Healthy TMA (BN0001a) and breast cancer tissue sections (HuCAT297, HuCAT298, 2017-16604A TNBC, Fmg0105378 Her2+, and Fmg030209B5 ER+) were purchased from US Biomax (Rockville, Maryland, USA), and healthy mammary gland tissue section was obtained from Zyagen (HP-414). Sections were deparaffinized in xylene, rehydrated in a descending ethanol series, and then treated with 3% hydrogen peroxide for 10 min. Antigen retrieval was conducted in a pressure cooker in 1X ImmunoDNA Retriever with Citrate (Bio SB, Santa Barbara, California, USA) and 0.1% Tween 20 at 121°C for 15 min. Sections were hybridized with 1:2000 times diluted anti-PADI2 monoclonal antibody (66386-1-1g; Proteintech, Rosemont, Illinois, USA), 1:1000 times diluted anticitrulline monoclonal antibody (Clone F95; Millipore Sigma, Burlington, Massachusetts, USA), 1:250 times diluted anti-CD20cy monoclonal antibody (Clone L26; Agilent Technologies), 1:50 times diluted anti-CD19 monoclonal antibody (Clone LE-CD19; Agilent Technologies), and 1:1000 times diluted anti-pan-cytokeratin monoclonal antibody (Clone AE1/AE3+5D3; Abcam, Cambridge, UK) for 16 hours at 4°C. After washing with Tris Buffered Saline (TBS) for 5 min ×3, signal development was performed by Histofine DAB-2V Kit (Nichirei Bioscience, Tokyo, Japan).
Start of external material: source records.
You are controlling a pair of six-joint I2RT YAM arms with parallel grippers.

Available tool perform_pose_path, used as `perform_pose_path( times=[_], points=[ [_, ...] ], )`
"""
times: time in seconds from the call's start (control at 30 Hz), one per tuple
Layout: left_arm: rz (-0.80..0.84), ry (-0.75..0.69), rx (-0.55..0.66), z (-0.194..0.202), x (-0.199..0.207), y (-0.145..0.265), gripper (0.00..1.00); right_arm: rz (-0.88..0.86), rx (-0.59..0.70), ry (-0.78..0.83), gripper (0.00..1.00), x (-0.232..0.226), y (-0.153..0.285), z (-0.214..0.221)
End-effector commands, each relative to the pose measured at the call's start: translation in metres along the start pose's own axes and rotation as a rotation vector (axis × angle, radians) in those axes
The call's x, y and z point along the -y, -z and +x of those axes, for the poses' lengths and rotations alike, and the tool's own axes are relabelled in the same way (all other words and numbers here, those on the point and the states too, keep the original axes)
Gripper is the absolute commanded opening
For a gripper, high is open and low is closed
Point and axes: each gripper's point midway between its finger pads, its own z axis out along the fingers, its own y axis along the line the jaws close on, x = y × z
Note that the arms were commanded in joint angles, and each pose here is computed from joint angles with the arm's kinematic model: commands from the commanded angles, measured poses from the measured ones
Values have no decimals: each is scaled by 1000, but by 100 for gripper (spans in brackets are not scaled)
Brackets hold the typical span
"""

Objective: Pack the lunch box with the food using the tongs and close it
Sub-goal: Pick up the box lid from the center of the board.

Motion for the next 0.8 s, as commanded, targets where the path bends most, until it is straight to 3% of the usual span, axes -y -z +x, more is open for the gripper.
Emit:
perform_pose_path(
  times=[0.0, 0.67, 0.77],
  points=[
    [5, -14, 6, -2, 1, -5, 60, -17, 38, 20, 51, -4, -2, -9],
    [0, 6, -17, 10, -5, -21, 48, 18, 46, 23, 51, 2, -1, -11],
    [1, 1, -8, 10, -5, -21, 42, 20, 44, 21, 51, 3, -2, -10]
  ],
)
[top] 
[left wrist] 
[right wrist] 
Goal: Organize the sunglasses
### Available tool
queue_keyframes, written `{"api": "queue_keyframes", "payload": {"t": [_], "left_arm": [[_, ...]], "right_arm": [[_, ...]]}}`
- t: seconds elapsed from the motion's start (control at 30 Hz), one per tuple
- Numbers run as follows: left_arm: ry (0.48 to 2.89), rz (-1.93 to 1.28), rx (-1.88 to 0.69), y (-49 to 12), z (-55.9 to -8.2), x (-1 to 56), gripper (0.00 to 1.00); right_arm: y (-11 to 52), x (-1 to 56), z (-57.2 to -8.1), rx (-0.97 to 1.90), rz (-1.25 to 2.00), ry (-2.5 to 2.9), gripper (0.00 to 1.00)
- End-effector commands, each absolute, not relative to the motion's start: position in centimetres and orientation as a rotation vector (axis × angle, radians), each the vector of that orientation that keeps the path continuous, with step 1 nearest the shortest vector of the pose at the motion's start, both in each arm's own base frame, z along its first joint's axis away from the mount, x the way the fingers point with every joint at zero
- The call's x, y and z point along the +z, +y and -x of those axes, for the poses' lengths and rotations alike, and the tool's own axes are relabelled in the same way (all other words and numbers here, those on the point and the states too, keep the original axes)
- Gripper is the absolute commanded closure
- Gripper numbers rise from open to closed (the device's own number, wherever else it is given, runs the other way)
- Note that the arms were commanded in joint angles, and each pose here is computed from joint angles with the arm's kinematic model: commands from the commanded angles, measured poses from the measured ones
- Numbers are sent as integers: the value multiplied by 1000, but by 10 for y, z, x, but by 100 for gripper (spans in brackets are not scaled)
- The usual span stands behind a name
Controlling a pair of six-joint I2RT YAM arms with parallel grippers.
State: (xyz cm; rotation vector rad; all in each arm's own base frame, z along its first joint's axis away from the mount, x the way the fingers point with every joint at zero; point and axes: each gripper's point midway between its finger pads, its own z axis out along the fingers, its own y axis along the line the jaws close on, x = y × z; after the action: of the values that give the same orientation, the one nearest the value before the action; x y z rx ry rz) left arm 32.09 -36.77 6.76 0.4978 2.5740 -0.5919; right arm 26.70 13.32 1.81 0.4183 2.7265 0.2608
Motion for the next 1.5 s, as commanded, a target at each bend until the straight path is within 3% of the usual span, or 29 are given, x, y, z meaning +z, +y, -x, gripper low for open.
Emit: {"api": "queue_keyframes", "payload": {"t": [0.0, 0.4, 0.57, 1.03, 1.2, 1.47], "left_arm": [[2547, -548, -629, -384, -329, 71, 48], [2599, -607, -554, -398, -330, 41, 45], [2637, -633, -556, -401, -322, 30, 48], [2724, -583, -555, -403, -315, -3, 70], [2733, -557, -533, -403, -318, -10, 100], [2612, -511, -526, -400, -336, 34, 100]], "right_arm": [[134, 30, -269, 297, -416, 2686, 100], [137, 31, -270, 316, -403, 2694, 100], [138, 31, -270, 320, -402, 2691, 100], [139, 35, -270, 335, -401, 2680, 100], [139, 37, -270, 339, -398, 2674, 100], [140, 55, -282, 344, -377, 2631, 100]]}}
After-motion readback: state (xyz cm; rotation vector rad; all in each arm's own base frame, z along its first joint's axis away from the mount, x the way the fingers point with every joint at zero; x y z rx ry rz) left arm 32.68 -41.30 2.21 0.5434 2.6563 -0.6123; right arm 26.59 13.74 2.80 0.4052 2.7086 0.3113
Images were scanned by MD Anderson Cancer Center (MDACC)-North Campus Research Histology Core Laboratory and analyzed using Aperio Imagescope (Leica Biosystems, Buffalo Grove, Illinois, USA). For PADI2 and citrulline IHC evaluation was independently performed by three operators. Positivity of cancer cells was scored as low (0%–24%), low-moderate (25%–49%), moderate-high (50%–74%), and high (75%–100%), and p values were calculated by two-sided Χ2 test for trend between PADI2 staining positivity and the respective comparative groups. Since BR20810 and BR20811 consisted of duplicate tissues per patient, we derived an average score.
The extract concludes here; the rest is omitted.